La linea del tempo: la Filosofia spirito animatore del cambiamento dall'età antica al Medioevo

E’ con questo appuntamento, tenuto presso il Palazzo Impellizzeri di Siracusa giorno 4 novembre 2006, che si è aperto il seminario di studi filosofici

Il primo incontro è stato tenuto dal prof. Alessandro Musco, docente di filosofia medievale presso l’Università degli Studi di Palermo nonché ricercatore della “Officina di Studi Medievali”, sempre di Palermo. Il relatore si è soffermato in particolar modo sul recupero del concetto di filosofia e sull’analisi di quell'ampia fetta di tempo che la storia ricorda come età antica ed età medievale.

Da cosa ha origine la filosofia? Il professor Musco ha tracciato l’origine divina di quell’Amore di Sofia tracciando le sorti di Eros, divinità greca che nasce dall’Abbondanza e dalla Miseria, da colui che ha tutto e da colei alla quale manca tutto.

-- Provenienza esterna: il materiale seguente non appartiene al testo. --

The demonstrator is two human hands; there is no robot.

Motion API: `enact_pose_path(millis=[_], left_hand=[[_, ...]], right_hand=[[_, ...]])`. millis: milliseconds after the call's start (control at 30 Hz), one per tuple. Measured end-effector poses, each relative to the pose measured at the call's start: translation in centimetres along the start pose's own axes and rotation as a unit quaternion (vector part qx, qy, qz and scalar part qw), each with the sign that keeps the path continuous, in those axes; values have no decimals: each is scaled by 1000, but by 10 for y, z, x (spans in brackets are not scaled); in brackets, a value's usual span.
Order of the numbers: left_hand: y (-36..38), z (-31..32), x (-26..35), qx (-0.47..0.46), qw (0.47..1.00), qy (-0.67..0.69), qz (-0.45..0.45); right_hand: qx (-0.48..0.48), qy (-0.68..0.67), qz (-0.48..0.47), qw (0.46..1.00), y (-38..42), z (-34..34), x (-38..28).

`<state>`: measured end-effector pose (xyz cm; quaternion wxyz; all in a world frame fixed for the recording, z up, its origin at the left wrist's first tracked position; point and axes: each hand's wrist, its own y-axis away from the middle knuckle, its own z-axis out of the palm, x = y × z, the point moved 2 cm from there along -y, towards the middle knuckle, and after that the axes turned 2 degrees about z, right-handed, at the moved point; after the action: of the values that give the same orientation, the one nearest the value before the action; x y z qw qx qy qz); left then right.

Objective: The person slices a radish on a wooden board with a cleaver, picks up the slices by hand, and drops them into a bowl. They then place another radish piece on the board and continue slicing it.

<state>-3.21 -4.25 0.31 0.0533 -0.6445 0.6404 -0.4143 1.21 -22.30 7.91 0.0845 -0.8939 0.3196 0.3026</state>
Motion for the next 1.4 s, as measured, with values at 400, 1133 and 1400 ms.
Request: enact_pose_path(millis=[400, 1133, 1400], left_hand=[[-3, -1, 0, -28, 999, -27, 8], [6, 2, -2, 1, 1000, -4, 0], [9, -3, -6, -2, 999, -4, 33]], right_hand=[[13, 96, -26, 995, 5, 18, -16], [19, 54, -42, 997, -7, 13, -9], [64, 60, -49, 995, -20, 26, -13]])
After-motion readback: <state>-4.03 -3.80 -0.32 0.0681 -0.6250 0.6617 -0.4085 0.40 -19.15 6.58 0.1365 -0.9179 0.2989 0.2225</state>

Amare Sofia, la conoscenza, la Sapienza, è la più grande delle gioie e il più crudele dei dolori: accende la consapevolezza e, spesso, fa soffrire più dell’ignoranza, del non sapere, del non vedere… Eppure, niente è più istintivo e naturale che “innamorarsi” di Sofia. E come un innamorato, il filosofo tende senza sosta al suo oggetto d’amore. E più questo non gli si concede, più la sua passione si accende.

Il prof. Musco ha anche stretto i legacci tra i secoli che appartengono a tanta ampia storicità: chi ha detto che la storia si possa leggere solo in ordine cronologico? Basterebbe andare in quei luoghi nei quali parla la pietra per comprendere che ogni epoca si compenetra e parla tutte le lingue che ha sentito, racconta di tutta la gente che l’ha percorsa. Il nostro tempio di Apollo: quanta storia si respira in un’area tanto ristretta!

Ancora, il relatore ha voluto dedicare attenzione al ruolo essenziale del filosofo, dedito alla ricerca dell’elementare, del semplice, del senso stesso delle cose: quando sfugge questo significato profondo del tempo e dello spazio l’uomo perde veramente la sua identità ed il suo centro di gravità interiore. Quello che sta vivendo adesso, proiettato com’è in una vita “senza filosofia”.